Está genial Chema. Me encanta.
Felicidades.
Preciosas palabras. Coincido en muchos de tus sentimientos.
No había podido leerlo hasta hoy, aunque sabía que era un artículo extraordinario. Se puede escribir mucho sobre Antonio, pero de calidad hay poco, y éste es uno de esos «relatos» emotivo, elegante y respetuoso, como su autor. No añado nada más, no puedo, sólo decir que he sentido que la que me tomaba la Fanta de Naranja era yo. Gracias Chema.
Muy emocionante, Chema, GRACIAS.
Emocionante, gracias por expresar los sentimientos que nos nacen del corazón de la magia de Antonio.
Me has hecho un favor recordándome a Antonio.
Aún hoy, su página web, la que pacientemente sigue atendiendo Ángel, es la única relacionada con la música que visito. A través de ella he accedido a tu blog.
Un abrazo
Muy emocionante tu escrito sobre Antonio. Al leerlo me he sentido muy identificado con todo lo que dices. Yo también echo mucho de menos al Maestro.
Gracias Chema por compartir estas emociones.
Que ti Antonio !
Como nos gusta.
Yo no me canso de escucharlo.
Un abrazo Chema.
buenísimo, genial, fantástico, emocionante «artículo».
Precioso lo que has escrito. En el mundo de la música mirar por el retrovisor es, inevitablemente, echar de menos a Antonio Vega.

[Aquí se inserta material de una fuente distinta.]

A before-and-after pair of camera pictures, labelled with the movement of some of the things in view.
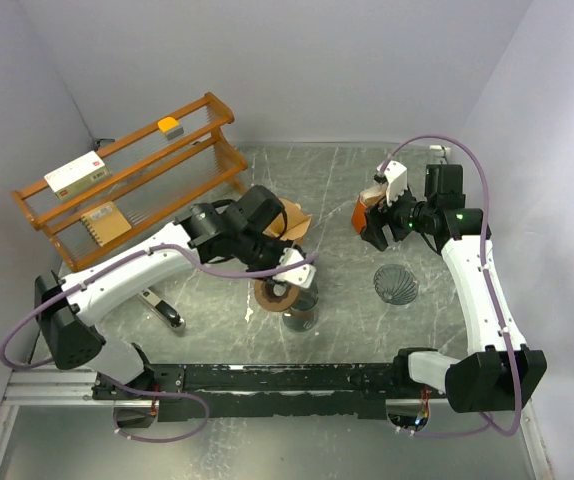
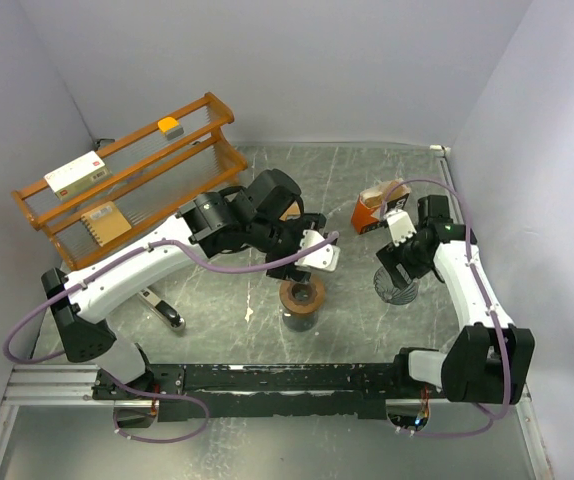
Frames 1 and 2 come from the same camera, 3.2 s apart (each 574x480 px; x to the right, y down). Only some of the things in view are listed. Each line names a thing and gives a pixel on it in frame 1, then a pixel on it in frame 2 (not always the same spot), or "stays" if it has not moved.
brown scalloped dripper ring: x=276 y=295 to x=303 y=297
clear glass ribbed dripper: x=395 y=284 stays
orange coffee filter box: x=367 y=199 stays
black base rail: x=251 y=391 stays
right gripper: x=373 y=231 to x=392 y=255
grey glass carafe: x=302 y=314 stays
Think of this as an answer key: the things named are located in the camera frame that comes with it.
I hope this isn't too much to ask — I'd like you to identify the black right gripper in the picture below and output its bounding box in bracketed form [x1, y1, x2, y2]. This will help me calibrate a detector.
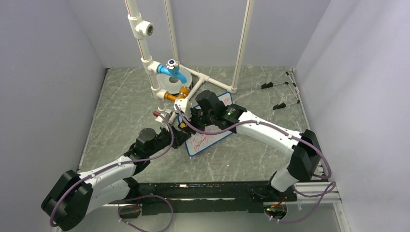
[183, 105, 216, 134]

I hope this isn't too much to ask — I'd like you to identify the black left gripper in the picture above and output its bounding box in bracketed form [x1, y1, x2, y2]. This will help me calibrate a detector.
[146, 123, 191, 157]

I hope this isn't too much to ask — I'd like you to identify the blue framed whiteboard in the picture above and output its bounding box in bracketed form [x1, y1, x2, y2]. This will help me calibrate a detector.
[185, 92, 233, 157]

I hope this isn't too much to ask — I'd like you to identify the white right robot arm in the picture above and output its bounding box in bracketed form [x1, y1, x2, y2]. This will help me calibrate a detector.
[174, 90, 322, 201]

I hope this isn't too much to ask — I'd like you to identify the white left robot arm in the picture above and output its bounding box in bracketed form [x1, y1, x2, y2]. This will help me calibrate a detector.
[41, 127, 191, 231]

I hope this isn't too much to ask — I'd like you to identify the orange brass faucet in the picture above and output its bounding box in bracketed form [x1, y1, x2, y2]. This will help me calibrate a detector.
[164, 87, 190, 102]

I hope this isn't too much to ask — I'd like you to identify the clear round plate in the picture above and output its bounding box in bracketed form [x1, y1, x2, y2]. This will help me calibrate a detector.
[156, 68, 193, 95]

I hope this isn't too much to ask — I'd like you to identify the blue faucet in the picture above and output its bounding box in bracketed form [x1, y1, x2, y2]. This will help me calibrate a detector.
[156, 59, 187, 84]

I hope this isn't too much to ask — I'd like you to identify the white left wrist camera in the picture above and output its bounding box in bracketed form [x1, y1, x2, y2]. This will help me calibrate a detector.
[153, 109, 173, 127]

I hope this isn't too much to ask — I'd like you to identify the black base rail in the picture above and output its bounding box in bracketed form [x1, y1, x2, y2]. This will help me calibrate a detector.
[115, 181, 297, 216]

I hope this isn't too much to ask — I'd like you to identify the white PVC pipe frame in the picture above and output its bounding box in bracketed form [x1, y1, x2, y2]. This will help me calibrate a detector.
[125, 0, 254, 121]

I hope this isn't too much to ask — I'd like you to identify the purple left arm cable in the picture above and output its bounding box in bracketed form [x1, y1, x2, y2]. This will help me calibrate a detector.
[48, 112, 175, 232]

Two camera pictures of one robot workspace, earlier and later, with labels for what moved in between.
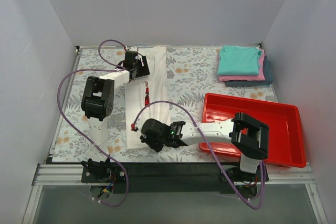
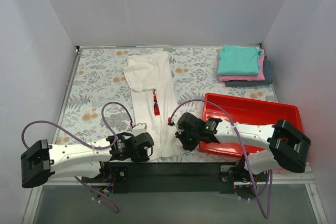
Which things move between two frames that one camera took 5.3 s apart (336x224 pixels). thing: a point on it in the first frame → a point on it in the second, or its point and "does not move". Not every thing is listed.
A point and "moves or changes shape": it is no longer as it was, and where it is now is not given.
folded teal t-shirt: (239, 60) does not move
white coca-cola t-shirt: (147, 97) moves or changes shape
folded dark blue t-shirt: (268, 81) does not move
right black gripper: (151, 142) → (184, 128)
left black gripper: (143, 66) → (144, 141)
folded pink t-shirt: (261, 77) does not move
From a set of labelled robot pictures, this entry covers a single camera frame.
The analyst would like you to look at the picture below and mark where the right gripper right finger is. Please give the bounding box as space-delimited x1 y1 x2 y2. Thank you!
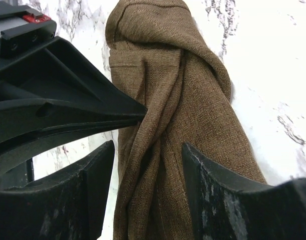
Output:
182 143 306 240

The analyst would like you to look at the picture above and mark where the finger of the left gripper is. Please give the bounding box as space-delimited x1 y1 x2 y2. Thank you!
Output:
0 98 143 175

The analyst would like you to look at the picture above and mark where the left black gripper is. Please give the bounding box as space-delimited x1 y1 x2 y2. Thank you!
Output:
0 0 146 118

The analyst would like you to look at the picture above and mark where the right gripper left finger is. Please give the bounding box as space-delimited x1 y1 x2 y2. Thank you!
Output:
0 141 115 240

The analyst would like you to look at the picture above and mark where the brown cloth napkin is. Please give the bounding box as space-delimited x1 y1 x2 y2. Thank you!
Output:
106 0 265 240

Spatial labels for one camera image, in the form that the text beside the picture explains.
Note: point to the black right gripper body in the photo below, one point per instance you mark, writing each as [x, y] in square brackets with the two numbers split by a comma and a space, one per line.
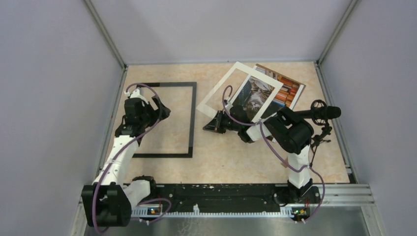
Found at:
[228, 124]

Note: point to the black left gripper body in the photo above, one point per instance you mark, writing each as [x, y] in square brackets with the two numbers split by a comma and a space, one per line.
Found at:
[149, 116]

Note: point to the white mat board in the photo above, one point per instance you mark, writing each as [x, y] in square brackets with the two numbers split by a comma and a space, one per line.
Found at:
[228, 87]

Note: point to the cat photo print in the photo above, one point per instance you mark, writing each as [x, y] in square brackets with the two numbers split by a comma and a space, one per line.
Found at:
[256, 97]

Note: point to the black picture frame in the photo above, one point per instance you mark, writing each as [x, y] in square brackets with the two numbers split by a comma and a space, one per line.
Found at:
[189, 153]

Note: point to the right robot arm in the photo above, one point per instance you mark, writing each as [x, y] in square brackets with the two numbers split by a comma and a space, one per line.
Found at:
[291, 131]

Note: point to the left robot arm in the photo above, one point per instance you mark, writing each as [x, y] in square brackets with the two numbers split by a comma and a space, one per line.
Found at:
[106, 202]

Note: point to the bookshelf photo print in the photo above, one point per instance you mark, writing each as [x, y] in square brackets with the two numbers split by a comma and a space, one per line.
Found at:
[291, 90]

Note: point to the black microphone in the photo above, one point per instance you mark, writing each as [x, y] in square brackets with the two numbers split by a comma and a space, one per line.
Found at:
[320, 113]

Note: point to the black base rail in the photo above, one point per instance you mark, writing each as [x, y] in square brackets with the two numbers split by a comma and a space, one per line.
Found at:
[230, 198]

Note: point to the aluminium enclosure frame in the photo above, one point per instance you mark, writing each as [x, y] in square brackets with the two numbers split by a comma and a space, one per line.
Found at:
[352, 202]

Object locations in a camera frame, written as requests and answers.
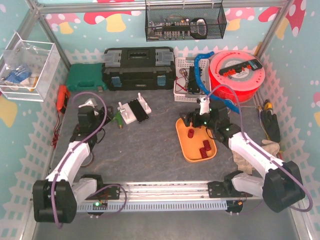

Fantástico Chema, enhorabuena y que bonitas palabras refiriendote A.V.Hace un año que lo he descubierto y me encanta era un genio, poeta, sus canciones tan profundas,preciosas.Yo he comprado todo lo que he encontrado, el libro Mis 4 estaciones de J.Bosco es excelente, el que haya podido grabar sus conversaciones, ( del propio Antonio) impresa su letra, dibujos,su poesia que puedo decir que tu no hayas descrito.
He regalado varios
El documental, me gustó aunque yo habría suprimido algunas secuencias que no tenian por que ..?
Simplemente gracias, es un bellísimo homenaje, a la persona y al músico.